Women always expect to be asked twice, thought Wolfgang. We’ll have them engaged by Candlemas.

‘Excuse me.’ Max rose, his toast abandoned. ‘I find it very difficult – that is – it’s not quite as you think –’

He gave up on explanations, and rushed out of the room. Wolfgang helped himself to more coffee and began planning a little letter of mutual congratulation to the Count.
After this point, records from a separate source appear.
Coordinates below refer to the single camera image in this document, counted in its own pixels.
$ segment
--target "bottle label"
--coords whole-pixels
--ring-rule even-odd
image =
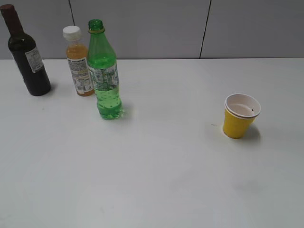
[[[28,59],[28,64],[32,69],[33,73],[36,73],[43,67],[42,59],[40,57],[37,46],[33,50],[25,52],[24,54]]]
[[[92,80],[87,68],[86,57],[79,59],[67,58],[71,69],[76,91],[80,94],[93,90]]]
[[[106,69],[95,69],[89,66],[94,89],[108,91],[118,86],[117,64]]]

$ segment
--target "white bottle cap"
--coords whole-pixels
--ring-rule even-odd
[[[80,28],[75,25],[65,27],[62,30],[62,32],[63,32],[63,37],[67,41],[75,41],[75,40],[79,40],[81,38]]]

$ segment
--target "barcode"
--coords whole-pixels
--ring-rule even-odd
[[[86,87],[85,87],[85,86],[77,86],[77,89],[78,89],[78,90],[85,91],[85,90],[86,90]]]

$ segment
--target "bottle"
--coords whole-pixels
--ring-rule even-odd
[[[87,48],[80,41],[80,28],[77,26],[65,27],[63,29],[63,37],[68,41],[66,57],[77,94],[80,96],[90,96],[94,93],[94,89],[87,67]]]
[[[101,20],[89,21],[89,33],[88,65],[97,97],[97,108],[102,118],[115,119],[122,112],[116,54],[105,37]]]
[[[0,10],[10,32],[9,50],[16,61],[29,93],[33,96],[46,94],[50,91],[51,84],[34,39],[24,33],[13,5],[2,5]]]

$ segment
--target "orange juice bottle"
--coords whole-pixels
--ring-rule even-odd
[[[63,29],[63,37],[68,41],[66,57],[77,94],[80,96],[90,96],[94,93],[94,89],[86,60],[88,51],[80,40],[80,28],[77,26],[65,27]]]

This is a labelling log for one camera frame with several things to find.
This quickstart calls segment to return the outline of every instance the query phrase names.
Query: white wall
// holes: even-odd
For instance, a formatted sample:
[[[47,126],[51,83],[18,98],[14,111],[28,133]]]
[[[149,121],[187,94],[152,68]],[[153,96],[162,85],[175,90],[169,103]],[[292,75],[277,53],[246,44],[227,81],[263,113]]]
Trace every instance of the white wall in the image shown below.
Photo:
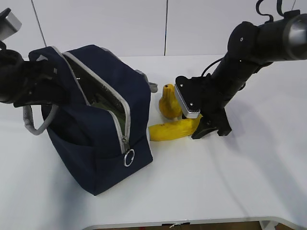
[[[96,44],[118,56],[162,56],[165,48],[167,0],[33,0],[48,46],[61,51]],[[283,0],[283,11],[294,0]],[[256,25],[268,17],[255,10],[256,0],[168,0],[166,55],[224,54],[232,30],[242,21]],[[2,0],[22,21],[21,30],[5,40],[26,57],[44,47],[31,0]],[[294,9],[307,13],[307,0]],[[276,12],[276,0],[260,10]]]
[[[95,44],[118,56],[164,54],[166,0],[33,0],[48,46]]]
[[[283,11],[294,0],[283,0]],[[228,38],[242,21],[263,24],[268,17],[256,13],[256,0],[169,0],[166,36],[167,55],[224,54]],[[260,6],[263,13],[277,17],[276,0]]]

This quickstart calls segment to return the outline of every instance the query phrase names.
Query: zipper
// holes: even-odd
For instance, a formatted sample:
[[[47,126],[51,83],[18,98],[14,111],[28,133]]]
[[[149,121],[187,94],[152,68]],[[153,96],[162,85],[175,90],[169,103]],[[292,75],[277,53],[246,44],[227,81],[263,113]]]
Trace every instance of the zipper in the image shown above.
[[[66,62],[66,64],[67,64],[69,70],[71,71],[71,74],[72,74],[72,76],[73,76],[73,79],[75,80],[75,82],[76,82],[76,84],[77,84],[79,90],[81,91],[81,93],[82,93],[82,95],[83,95],[83,98],[84,98],[84,100],[85,100],[85,103],[86,103],[87,105],[90,105],[89,102],[88,102],[88,100],[87,100],[87,98],[86,98],[86,96],[84,95],[84,92],[83,92],[83,90],[82,90],[82,88],[81,88],[81,86],[80,86],[80,84],[79,84],[79,82],[78,82],[78,80],[77,80],[77,78],[76,78],[76,76],[75,76],[75,74],[74,74],[74,72],[73,72],[73,70],[72,70],[70,64],[68,63],[68,61],[65,59],[65,57],[63,56],[63,54],[62,54],[55,46],[51,46],[51,48],[53,48],[54,51],[57,52],[57,54]]]
[[[96,81],[106,87],[112,95],[122,104],[125,110],[125,133],[123,134],[120,128],[120,124],[116,115],[112,112],[108,112],[112,115],[114,120],[115,128],[118,133],[118,140],[120,144],[121,153],[127,154],[131,151],[129,146],[129,137],[130,137],[130,126],[131,126],[131,116],[130,116],[130,107],[128,102],[115,90],[113,89],[108,83],[102,80],[96,73],[94,73],[90,68],[88,68],[85,64],[83,64],[78,58],[76,58],[73,54],[69,52],[63,53],[63,55],[67,56],[71,60],[73,60],[77,65],[79,65],[82,69],[88,72]]]

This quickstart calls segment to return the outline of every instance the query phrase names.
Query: toy fruit
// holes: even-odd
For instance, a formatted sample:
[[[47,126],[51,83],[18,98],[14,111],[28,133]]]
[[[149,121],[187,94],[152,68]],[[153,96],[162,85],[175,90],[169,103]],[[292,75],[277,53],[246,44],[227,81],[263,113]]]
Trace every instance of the toy fruit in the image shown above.
[[[164,124],[157,124],[149,127],[150,140],[174,140],[182,137],[192,135],[200,120],[201,115],[196,119],[182,119],[179,121],[168,122]]]
[[[173,119],[181,116],[181,107],[175,97],[175,87],[167,84],[163,87],[162,98],[159,100],[159,109],[163,116]]]

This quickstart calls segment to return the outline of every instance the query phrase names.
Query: metal ring
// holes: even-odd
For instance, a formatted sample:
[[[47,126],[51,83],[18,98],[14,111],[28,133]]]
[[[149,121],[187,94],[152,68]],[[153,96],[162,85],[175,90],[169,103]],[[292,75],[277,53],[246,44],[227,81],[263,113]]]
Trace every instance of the metal ring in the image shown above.
[[[131,152],[132,152],[131,162],[130,162],[129,164],[127,164],[127,162],[126,162],[127,156],[128,156],[128,154],[131,153]],[[129,167],[129,166],[132,164],[133,160],[134,160],[134,150],[133,150],[133,149],[130,149],[130,150],[129,150],[128,152],[126,152],[126,154],[125,154],[125,157],[124,157],[124,165],[125,165],[126,167]]]

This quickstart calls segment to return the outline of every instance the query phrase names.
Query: zipper pull ring
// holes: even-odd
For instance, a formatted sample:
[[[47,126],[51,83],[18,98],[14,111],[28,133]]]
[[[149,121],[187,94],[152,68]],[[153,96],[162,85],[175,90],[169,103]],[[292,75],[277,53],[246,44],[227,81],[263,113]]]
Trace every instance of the zipper pull ring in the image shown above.
[[[130,163],[127,164],[127,157],[128,157],[129,154],[132,154],[132,156],[131,156],[131,159],[130,159]],[[126,152],[126,154],[125,154],[125,157],[124,157],[124,166],[129,167],[129,166],[132,164],[133,160],[134,160],[134,150],[133,150],[133,149],[130,149],[130,150],[128,150],[128,152]]]
[[[124,149],[125,149],[124,166],[125,167],[129,167],[132,164],[133,160],[134,160],[134,150],[130,149],[128,138],[126,136],[123,136],[122,142],[124,143]],[[132,154],[132,156],[129,157],[130,158],[130,162],[127,163],[127,157],[130,154]]]

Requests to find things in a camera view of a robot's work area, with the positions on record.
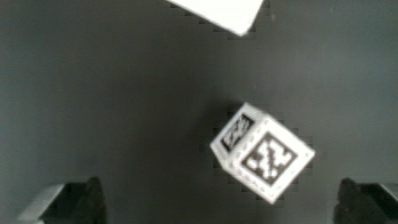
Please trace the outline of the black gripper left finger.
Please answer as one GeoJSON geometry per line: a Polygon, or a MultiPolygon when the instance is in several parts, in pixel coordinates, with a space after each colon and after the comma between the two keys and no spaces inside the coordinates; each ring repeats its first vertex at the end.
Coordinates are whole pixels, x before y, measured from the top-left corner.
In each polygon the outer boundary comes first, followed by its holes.
{"type": "Polygon", "coordinates": [[[107,224],[100,178],[50,185],[34,197],[15,224],[107,224]]]}

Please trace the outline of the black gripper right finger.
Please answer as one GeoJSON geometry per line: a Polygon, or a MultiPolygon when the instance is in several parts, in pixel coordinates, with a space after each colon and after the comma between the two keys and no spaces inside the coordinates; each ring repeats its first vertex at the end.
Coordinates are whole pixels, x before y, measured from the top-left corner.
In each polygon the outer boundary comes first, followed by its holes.
{"type": "Polygon", "coordinates": [[[341,180],[333,223],[398,224],[398,183],[341,180]]]}

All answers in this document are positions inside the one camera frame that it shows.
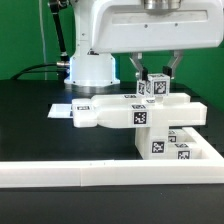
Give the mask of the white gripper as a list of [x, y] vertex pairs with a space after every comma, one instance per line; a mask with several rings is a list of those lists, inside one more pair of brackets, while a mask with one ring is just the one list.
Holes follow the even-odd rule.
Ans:
[[163, 73], [175, 78], [184, 49], [217, 47], [224, 40], [224, 0], [177, 0], [154, 9], [150, 0], [96, 0], [90, 14], [90, 47], [97, 53], [131, 53], [138, 80], [148, 69], [137, 52], [172, 51]]

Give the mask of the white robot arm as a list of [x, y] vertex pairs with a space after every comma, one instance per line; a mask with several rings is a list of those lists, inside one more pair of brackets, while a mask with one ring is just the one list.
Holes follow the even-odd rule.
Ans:
[[217, 47], [224, 40], [224, 0], [70, 0], [76, 50], [69, 85], [107, 87], [117, 82], [114, 53], [129, 53], [142, 75], [143, 52], [171, 51], [175, 70], [186, 49]]
Max, locked upstairs, alone in his rooms, sailed through an emotional hurricane. Before the ill-fated expedition to Stuttgart he had weathered many a squall, and odd days of turbulence, but the scene with the Sibyl had undone him utterly. He felt stupid, humiliated, diminished, and completely out of his depth. He understood neither Sophie nor the Sibyl, both of whom now took on a monstrous aspect. He was trapped between Scylla and Charybdis, the sea monster or the whirlpool, from whose swirling centrifugal force protruded great lumps of wreckage. Too late, too late, he saw the justice of Sophie’s rage. No gentleman would ever have read that letter. And had he handed her the note, in its original envelope, unread, he would never have hesitated in his passion for Sophie, nor ever known that she had questioned her own love for him. He, and not Sophie, had been weighed in the balances and found wanting. He faced yet another evil reckoning. And yet, and yet, he still could not accept Sophie’s conclusion, that the Sibyl had intended him to read that unguarded confession. What motive could she possibly have? Sheer spite? A perverse desire to make trouble? No, surely the Sibyl could not be responsible. He alone was to blame. He had treated his childhood sweetheart abominably, out of mere affronted vanity. Nothing could now be unsaid, undone, forgotten. He faced himself and loathed what he saw.
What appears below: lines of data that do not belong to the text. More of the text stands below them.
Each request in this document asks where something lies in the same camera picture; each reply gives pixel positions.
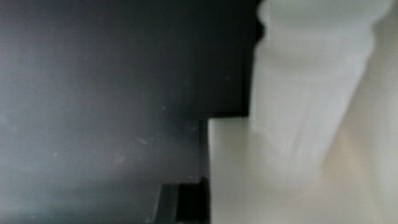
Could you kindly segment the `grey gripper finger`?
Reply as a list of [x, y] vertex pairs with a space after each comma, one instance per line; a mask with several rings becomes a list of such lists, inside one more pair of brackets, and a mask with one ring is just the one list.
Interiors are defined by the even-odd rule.
[[210, 182], [162, 185], [151, 224], [210, 224]]

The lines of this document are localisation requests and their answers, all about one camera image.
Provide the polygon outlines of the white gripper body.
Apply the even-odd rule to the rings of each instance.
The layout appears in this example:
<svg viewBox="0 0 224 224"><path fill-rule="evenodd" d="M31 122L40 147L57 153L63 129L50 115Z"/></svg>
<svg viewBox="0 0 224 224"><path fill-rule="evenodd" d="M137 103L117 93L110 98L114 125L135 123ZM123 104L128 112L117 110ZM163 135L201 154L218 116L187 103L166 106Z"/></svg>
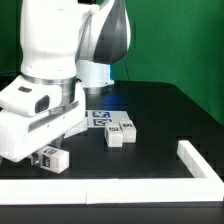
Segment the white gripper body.
<svg viewBox="0 0 224 224"><path fill-rule="evenodd" d="M85 117L85 93L80 81L72 84L71 103L63 88L29 82L19 75L0 91L0 156L19 162L79 125Z"/></svg>

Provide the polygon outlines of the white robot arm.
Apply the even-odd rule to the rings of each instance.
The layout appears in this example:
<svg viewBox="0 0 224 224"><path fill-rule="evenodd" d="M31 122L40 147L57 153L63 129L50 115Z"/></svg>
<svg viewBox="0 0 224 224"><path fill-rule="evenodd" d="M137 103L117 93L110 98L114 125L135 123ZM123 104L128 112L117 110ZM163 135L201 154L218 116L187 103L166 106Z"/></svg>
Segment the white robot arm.
<svg viewBox="0 0 224 224"><path fill-rule="evenodd" d="M19 162L81 123L77 62L113 64L130 40L125 0L23 0L21 74L0 91L0 156Z"/></svg>

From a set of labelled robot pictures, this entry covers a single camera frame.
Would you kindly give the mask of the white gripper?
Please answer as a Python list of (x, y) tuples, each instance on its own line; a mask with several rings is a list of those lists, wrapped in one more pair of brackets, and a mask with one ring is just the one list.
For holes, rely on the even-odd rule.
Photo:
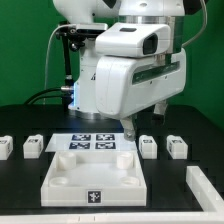
[(152, 121), (162, 125), (168, 107), (165, 99), (182, 92), (185, 87), (184, 49), (173, 54), (167, 65), (154, 66), (154, 63), (154, 57), (103, 56), (97, 64), (96, 108), (105, 117), (121, 119), (124, 138), (128, 141), (136, 138), (137, 117), (132, 114), (155, 104)]

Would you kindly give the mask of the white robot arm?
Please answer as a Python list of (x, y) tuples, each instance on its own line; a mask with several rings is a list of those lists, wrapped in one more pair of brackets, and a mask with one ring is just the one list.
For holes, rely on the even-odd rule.
[(135, 139), (135, 116), (186, 83), (184, 17), (206, 11), (208, 0), (53, 0), (68, 23), (61, 27), (80, 52), (81, 74), (72, 109), (87, 117), (119, 120)]

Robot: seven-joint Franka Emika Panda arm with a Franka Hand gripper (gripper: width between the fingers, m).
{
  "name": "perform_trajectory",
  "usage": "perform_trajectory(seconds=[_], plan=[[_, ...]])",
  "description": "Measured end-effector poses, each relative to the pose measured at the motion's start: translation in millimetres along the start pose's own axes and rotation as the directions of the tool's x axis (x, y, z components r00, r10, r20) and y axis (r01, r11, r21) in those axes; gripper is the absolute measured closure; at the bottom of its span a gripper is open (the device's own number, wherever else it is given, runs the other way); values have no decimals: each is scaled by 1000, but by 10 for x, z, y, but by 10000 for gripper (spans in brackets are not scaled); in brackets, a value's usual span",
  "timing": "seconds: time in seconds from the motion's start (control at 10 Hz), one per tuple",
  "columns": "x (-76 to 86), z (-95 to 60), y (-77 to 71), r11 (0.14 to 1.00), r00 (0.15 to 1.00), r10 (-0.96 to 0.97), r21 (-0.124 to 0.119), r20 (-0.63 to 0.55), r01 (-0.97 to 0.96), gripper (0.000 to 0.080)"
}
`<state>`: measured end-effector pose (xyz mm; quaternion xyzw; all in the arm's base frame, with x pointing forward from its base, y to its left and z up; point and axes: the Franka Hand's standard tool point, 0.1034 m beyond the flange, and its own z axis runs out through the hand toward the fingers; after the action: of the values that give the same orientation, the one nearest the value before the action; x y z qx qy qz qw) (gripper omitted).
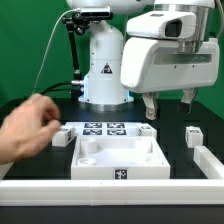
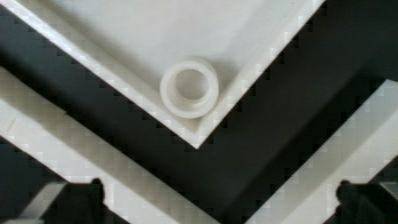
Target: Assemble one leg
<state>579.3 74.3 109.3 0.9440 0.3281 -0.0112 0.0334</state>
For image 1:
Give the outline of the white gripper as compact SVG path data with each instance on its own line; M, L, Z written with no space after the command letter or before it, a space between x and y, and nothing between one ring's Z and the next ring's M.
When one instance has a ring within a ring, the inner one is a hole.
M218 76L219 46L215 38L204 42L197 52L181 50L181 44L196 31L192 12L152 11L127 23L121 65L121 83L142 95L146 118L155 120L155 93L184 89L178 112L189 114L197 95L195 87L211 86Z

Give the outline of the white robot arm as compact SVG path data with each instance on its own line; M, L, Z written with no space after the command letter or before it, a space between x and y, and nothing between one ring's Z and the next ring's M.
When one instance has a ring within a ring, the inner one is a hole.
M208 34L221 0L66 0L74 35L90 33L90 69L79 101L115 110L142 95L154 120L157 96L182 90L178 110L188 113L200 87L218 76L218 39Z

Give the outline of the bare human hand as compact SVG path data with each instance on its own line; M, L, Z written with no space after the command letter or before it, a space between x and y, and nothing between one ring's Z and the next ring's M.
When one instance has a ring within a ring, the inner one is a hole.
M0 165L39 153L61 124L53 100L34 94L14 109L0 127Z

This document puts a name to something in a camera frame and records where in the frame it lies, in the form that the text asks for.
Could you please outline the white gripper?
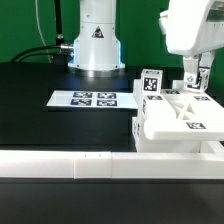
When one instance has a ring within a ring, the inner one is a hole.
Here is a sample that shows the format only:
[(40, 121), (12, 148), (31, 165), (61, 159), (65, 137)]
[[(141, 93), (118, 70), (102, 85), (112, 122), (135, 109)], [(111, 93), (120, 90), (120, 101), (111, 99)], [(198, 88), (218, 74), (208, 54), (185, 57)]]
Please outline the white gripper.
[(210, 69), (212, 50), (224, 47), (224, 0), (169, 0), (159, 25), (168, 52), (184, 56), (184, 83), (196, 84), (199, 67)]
But what had he done that was so very bad? He had taken offence where none was intended, misread an ardent girl’s outpourings to the writer she idolised, and got everything out of proportion. Then, falling under his icon’s spell, and steered well off course by a catastrophic combination of Darwin and Wagner, he had sought security and salvation in the motherly folds of the great lady’s gown. Who could save him? She could.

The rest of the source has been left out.